## Task to carry out
One line in the listing below contains "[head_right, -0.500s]". Repeat that line and each line after it exactly, ending with the last one.

## Exercise material
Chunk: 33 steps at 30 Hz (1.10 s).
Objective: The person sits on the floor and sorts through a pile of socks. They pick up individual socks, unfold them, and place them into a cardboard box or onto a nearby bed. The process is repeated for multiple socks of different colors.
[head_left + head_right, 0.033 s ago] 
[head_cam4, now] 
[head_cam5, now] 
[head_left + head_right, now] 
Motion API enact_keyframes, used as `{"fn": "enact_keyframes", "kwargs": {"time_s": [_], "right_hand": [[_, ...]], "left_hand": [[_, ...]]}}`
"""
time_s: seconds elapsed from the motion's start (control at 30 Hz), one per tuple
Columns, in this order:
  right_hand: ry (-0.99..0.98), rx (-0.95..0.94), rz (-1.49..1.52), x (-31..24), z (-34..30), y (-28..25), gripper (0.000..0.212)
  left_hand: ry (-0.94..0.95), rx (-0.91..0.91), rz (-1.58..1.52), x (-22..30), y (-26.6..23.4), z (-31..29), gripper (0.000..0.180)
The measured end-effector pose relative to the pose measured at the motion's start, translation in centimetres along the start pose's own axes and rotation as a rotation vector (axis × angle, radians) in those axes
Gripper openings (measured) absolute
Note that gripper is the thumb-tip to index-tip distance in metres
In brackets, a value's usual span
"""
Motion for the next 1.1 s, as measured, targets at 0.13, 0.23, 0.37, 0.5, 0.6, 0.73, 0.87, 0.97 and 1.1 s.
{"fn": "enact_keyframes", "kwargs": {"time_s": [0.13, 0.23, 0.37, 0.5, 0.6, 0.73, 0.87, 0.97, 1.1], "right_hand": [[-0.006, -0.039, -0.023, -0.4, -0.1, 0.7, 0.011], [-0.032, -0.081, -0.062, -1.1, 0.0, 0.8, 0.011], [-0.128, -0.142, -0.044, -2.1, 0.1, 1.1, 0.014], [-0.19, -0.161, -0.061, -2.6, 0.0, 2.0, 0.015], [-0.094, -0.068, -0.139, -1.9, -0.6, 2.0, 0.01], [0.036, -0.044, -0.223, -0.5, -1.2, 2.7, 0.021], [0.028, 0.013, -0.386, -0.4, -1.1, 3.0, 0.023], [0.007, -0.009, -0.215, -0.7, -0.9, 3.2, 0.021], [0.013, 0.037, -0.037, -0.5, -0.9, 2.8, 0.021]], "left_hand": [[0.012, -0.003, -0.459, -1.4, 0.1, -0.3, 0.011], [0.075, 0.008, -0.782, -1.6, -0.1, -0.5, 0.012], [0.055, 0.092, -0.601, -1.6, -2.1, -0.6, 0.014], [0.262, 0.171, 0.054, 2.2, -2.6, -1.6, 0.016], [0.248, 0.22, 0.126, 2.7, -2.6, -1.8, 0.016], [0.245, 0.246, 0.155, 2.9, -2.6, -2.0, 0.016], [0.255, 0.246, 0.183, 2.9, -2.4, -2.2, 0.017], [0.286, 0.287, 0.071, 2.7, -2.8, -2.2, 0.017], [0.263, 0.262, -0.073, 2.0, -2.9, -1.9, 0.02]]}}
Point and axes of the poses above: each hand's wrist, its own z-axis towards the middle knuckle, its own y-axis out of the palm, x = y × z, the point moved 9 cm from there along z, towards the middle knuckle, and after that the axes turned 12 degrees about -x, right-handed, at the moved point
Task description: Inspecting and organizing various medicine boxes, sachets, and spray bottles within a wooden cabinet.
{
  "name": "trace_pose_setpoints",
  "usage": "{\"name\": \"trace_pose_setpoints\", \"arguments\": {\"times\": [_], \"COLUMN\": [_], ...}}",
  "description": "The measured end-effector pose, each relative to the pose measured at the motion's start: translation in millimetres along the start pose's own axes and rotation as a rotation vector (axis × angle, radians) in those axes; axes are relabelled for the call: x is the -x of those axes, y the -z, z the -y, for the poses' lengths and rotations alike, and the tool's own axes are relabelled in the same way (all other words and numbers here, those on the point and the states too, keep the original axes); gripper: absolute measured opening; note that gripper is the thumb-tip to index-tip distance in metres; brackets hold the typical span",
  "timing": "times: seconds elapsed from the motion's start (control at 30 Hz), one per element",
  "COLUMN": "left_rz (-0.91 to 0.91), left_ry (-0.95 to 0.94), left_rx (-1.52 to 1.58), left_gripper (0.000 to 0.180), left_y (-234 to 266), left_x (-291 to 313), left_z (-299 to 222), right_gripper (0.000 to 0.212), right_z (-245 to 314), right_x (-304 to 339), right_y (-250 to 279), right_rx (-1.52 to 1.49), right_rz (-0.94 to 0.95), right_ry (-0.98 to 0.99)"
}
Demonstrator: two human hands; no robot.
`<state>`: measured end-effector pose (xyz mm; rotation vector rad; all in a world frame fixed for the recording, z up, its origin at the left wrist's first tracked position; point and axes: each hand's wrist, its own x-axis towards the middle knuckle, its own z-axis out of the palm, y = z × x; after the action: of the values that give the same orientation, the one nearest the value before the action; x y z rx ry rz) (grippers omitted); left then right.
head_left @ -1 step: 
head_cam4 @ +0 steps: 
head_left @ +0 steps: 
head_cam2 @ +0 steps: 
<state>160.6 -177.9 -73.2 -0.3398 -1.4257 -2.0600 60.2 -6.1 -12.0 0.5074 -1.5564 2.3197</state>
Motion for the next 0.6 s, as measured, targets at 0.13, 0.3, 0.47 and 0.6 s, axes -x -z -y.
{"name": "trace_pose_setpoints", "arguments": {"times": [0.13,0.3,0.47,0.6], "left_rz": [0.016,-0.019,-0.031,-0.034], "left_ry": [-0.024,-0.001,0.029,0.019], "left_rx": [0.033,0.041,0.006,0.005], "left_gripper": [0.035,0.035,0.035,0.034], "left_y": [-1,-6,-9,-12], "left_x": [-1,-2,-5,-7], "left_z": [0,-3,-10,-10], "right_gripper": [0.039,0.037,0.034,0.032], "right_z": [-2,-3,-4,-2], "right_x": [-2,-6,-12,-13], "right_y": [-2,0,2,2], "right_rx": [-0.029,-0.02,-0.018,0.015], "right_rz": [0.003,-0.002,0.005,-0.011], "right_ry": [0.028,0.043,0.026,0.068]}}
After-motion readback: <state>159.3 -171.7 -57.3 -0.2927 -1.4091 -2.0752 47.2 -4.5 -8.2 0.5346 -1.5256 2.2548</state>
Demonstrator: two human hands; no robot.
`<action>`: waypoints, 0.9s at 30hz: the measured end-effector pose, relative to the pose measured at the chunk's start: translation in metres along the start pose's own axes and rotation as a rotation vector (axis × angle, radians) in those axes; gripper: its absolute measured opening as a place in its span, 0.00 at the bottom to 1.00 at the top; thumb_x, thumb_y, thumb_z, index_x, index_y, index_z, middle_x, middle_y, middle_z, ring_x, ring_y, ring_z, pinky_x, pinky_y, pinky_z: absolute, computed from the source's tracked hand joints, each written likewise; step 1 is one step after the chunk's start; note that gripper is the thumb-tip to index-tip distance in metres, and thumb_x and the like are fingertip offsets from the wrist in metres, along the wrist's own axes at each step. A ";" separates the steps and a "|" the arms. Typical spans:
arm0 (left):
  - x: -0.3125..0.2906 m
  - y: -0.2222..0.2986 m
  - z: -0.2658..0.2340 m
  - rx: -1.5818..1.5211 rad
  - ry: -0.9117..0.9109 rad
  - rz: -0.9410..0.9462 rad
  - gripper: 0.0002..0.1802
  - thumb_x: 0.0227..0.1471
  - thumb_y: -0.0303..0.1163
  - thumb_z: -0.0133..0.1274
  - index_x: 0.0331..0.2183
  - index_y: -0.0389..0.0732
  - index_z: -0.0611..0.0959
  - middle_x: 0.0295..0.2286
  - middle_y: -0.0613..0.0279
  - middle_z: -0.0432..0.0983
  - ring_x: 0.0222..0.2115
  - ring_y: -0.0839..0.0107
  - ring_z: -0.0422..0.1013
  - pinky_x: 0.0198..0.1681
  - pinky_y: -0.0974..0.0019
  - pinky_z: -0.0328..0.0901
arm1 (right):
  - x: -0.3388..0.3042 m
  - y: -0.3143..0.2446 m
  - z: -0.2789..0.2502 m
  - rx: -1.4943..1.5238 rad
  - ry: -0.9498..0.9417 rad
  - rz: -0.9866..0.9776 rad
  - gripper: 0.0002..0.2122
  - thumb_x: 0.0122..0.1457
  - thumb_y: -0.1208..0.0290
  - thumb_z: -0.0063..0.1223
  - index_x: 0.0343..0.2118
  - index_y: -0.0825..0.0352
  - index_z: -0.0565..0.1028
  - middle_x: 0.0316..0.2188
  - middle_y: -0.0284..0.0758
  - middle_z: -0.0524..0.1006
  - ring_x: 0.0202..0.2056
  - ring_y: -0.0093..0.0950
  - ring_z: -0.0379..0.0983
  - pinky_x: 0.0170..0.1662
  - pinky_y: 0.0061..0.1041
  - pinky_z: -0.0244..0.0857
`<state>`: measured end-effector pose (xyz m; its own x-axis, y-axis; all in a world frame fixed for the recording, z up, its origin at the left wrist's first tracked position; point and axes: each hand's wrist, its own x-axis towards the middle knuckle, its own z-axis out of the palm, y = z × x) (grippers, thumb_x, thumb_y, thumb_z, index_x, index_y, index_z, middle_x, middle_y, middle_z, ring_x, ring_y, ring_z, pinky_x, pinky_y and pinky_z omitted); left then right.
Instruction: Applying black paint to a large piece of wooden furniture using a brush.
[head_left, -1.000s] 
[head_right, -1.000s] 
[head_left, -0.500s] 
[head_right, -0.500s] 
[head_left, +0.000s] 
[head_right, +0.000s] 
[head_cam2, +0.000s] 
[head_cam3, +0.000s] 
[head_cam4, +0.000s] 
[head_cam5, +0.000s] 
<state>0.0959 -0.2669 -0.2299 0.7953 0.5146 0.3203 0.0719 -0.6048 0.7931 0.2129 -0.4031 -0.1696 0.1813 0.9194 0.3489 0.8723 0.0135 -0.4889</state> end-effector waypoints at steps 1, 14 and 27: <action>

## Task answer
[head_right, -0.500s] 
[head_left, +0.000s] 
[head_right, +0.000s] 
[head_cam2, +0.000s] 
[head_cam3, +0.000s] 
[head_cam4, +0.000s] 
[head_cam5, +0.000s] 
<state>0.0959 -0.2669 -0.2299 0.7953 0.5146 0.3203 0.0719 -0.6048 0.7931 0.2129 -0.4031 -0.1696 0.1813 0.9194 0.3489 0.8723 0.0135 -0.4889</state> end-effector waypoints at steps 1, 14 and 27: <action>

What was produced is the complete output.